↓↓↓

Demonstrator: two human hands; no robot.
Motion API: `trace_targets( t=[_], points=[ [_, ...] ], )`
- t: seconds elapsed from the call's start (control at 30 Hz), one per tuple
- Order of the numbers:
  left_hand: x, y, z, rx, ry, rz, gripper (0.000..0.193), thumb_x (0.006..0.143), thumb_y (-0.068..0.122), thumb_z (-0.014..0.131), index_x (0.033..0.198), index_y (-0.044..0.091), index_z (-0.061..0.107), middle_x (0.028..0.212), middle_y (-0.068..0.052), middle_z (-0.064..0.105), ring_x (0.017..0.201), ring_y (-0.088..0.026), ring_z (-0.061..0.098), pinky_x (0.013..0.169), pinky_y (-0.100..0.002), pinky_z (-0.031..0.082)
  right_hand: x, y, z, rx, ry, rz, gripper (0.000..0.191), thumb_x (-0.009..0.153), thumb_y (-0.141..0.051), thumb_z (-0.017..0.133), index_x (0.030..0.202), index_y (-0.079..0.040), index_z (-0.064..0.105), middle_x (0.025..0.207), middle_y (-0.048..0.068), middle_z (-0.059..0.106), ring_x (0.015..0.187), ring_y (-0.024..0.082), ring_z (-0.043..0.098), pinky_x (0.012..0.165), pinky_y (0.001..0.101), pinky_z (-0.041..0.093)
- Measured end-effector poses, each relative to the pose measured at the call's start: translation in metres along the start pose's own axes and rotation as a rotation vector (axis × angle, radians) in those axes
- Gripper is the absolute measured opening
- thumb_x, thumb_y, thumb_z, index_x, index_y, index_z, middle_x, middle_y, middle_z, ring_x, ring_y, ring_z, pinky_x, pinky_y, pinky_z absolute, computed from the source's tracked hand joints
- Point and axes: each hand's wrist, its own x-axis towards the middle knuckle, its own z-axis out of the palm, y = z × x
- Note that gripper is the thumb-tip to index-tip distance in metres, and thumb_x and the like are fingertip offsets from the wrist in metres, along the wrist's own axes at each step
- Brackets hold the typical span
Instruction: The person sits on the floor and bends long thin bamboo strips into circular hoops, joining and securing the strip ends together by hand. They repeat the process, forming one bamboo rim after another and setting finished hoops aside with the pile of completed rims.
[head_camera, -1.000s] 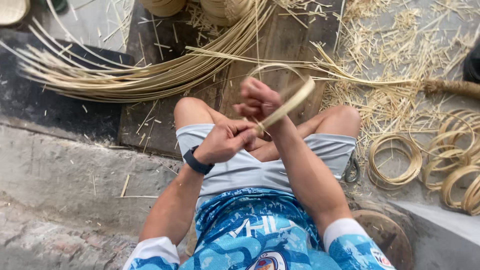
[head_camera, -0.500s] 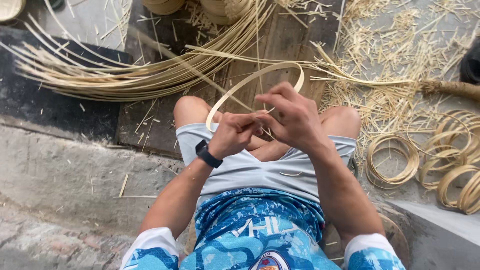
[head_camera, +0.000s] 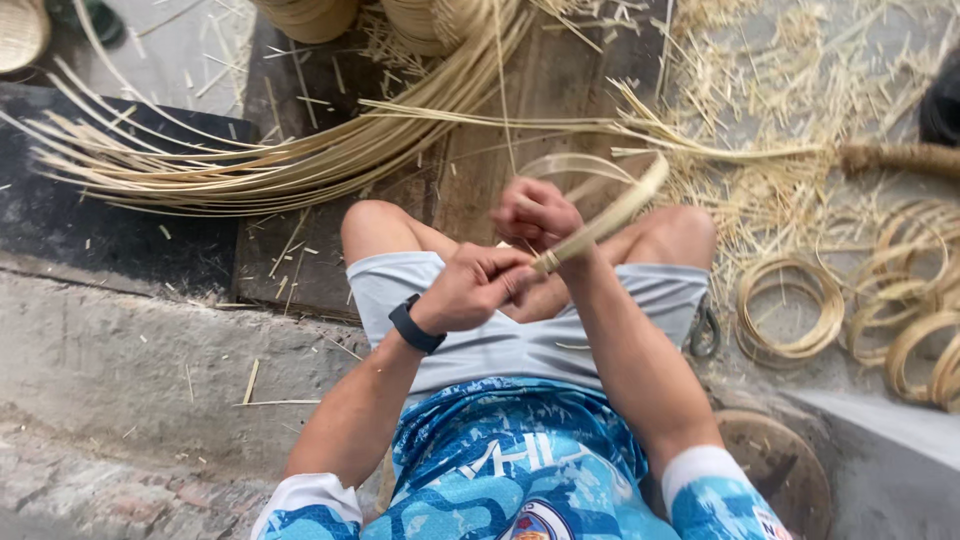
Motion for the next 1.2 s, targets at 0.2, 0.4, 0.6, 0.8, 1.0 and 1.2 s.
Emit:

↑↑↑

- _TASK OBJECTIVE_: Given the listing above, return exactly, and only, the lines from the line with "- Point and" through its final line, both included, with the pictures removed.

- _RESPONSE FOR THIS EXERCISE_:
- Point and axes: each hand's wrist, its own x-axis towards the middle knuckle, its own z-axis out of the palm, y = z × x
- Note that gripper is the thumb-tip to index-tip distance in metres, and thumb_x and the like are fingertip offsets from the wrist in metres, along the wrist's own axes at each step
- Brackets hold the typical span
Instruction: The person sits on the floor and bends long thin bamboo strips into circular hoops, joining and securing the strip ends together by hand. They repeat the process, forming one bamboo rim after another and setting finished hoops aside with the pile of completed rims.
[head_camera, -1.000s] 
[head_camera, -0.500s] 
[head_camera, +0.000s] 
Motion for the next 1.2 s, targets at 0.2, 0.4, 0.6, 0.8, 1.0 and 1.2 s.
Emit:

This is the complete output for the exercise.